- _Problem details_: When the line containing "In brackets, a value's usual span" appears in the entries below, begin printing there and stop after the line containing "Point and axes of"; print each of those lines exactly and no other line.

- _Supplied material_:
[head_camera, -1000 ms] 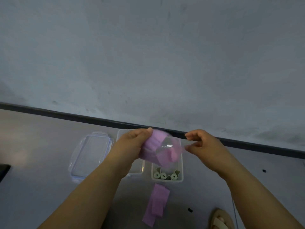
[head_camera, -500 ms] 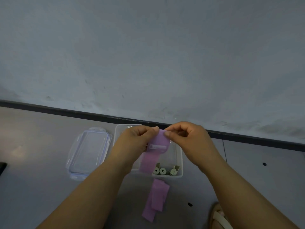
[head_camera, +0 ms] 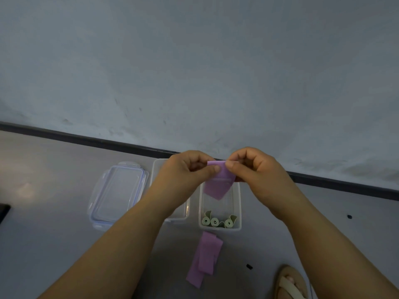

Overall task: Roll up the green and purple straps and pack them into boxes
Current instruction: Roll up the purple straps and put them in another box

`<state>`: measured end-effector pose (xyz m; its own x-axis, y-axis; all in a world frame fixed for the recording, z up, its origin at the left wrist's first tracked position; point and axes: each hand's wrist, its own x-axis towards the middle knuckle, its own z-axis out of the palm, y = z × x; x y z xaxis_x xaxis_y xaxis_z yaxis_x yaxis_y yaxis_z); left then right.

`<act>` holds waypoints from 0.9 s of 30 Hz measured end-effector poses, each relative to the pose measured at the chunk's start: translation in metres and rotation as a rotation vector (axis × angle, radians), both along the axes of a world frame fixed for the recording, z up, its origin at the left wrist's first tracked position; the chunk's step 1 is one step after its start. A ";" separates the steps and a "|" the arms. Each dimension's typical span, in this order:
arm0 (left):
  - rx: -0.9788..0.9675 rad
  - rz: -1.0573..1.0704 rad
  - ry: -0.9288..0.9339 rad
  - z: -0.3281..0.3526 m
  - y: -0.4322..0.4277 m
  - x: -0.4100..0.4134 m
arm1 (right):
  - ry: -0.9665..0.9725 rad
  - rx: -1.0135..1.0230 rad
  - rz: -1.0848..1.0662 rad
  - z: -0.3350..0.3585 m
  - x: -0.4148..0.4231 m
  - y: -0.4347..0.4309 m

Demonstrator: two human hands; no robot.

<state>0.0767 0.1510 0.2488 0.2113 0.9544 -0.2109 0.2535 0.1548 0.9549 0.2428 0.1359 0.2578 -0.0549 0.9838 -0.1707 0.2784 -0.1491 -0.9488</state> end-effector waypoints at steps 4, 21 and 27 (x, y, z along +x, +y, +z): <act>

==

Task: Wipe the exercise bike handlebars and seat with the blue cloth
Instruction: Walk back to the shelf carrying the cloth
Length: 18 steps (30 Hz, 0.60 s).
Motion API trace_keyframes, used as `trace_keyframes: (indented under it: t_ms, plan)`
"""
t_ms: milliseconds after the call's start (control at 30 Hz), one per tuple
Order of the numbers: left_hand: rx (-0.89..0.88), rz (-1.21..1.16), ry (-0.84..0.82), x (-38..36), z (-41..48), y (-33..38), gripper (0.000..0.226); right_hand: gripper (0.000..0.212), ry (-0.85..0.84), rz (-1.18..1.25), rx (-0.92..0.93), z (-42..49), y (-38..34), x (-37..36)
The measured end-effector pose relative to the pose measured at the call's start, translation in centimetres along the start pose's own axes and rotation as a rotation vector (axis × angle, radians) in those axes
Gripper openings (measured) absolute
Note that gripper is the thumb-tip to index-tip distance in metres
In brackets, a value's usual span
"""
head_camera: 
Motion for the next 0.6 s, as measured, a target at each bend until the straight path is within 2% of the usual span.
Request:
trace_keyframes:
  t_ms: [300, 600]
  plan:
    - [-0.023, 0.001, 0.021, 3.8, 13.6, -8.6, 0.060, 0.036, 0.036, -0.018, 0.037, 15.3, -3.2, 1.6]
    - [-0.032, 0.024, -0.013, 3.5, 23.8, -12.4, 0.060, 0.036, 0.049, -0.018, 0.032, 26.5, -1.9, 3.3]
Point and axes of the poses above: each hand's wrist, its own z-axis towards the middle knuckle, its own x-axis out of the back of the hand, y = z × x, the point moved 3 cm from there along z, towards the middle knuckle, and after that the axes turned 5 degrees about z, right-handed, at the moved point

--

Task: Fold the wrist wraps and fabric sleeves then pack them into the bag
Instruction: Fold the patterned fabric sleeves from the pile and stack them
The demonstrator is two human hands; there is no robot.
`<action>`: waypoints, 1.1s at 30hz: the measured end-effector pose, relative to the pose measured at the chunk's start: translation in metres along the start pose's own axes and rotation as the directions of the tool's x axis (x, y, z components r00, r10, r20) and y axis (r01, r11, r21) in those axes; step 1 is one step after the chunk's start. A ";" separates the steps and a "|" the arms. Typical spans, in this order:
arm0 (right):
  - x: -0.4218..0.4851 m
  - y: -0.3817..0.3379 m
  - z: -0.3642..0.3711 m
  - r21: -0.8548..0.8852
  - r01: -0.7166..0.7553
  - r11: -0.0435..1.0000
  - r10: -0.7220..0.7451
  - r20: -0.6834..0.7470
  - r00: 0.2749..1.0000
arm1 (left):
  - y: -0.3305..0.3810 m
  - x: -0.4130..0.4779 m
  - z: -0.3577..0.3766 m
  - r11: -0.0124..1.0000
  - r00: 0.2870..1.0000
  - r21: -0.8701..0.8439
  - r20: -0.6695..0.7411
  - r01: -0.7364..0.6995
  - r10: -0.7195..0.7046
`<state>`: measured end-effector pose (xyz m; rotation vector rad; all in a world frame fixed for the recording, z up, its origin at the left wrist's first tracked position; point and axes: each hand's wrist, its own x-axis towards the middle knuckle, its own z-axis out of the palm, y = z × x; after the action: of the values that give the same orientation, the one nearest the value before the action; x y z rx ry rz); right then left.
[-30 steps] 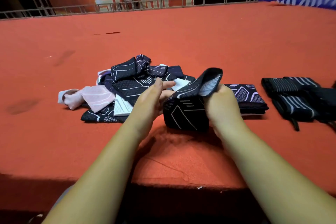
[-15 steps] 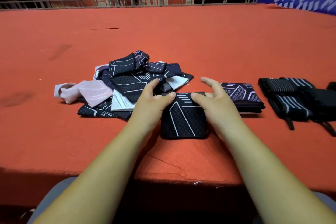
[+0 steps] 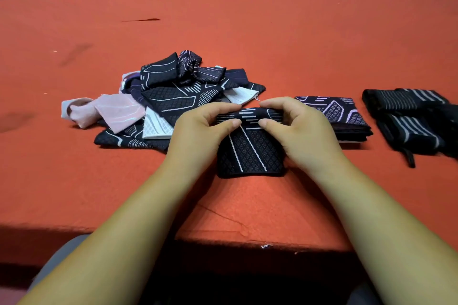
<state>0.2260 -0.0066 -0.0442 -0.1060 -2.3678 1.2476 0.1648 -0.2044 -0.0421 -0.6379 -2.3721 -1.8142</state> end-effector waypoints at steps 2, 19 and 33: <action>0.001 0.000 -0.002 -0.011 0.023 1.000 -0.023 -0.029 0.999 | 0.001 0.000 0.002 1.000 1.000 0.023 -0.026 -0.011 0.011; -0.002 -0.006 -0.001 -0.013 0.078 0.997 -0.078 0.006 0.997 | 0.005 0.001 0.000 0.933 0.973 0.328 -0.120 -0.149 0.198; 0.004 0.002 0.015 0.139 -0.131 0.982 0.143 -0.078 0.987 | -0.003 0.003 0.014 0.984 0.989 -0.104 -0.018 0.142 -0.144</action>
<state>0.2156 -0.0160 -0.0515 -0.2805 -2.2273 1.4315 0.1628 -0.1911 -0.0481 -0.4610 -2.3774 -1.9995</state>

- _Result of this task_:
In brackets, a value's usual span
"""
head_camera: 
Motion for the next 0.6 s, as measured, a target at each bend until the straight path is within 2% of the usual span.
Request:
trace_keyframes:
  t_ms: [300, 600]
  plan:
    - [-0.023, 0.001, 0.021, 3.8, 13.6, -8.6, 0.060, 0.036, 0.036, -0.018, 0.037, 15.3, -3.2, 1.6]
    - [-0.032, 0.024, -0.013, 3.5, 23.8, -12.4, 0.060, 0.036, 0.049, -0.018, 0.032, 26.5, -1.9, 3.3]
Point and axes of the poses above: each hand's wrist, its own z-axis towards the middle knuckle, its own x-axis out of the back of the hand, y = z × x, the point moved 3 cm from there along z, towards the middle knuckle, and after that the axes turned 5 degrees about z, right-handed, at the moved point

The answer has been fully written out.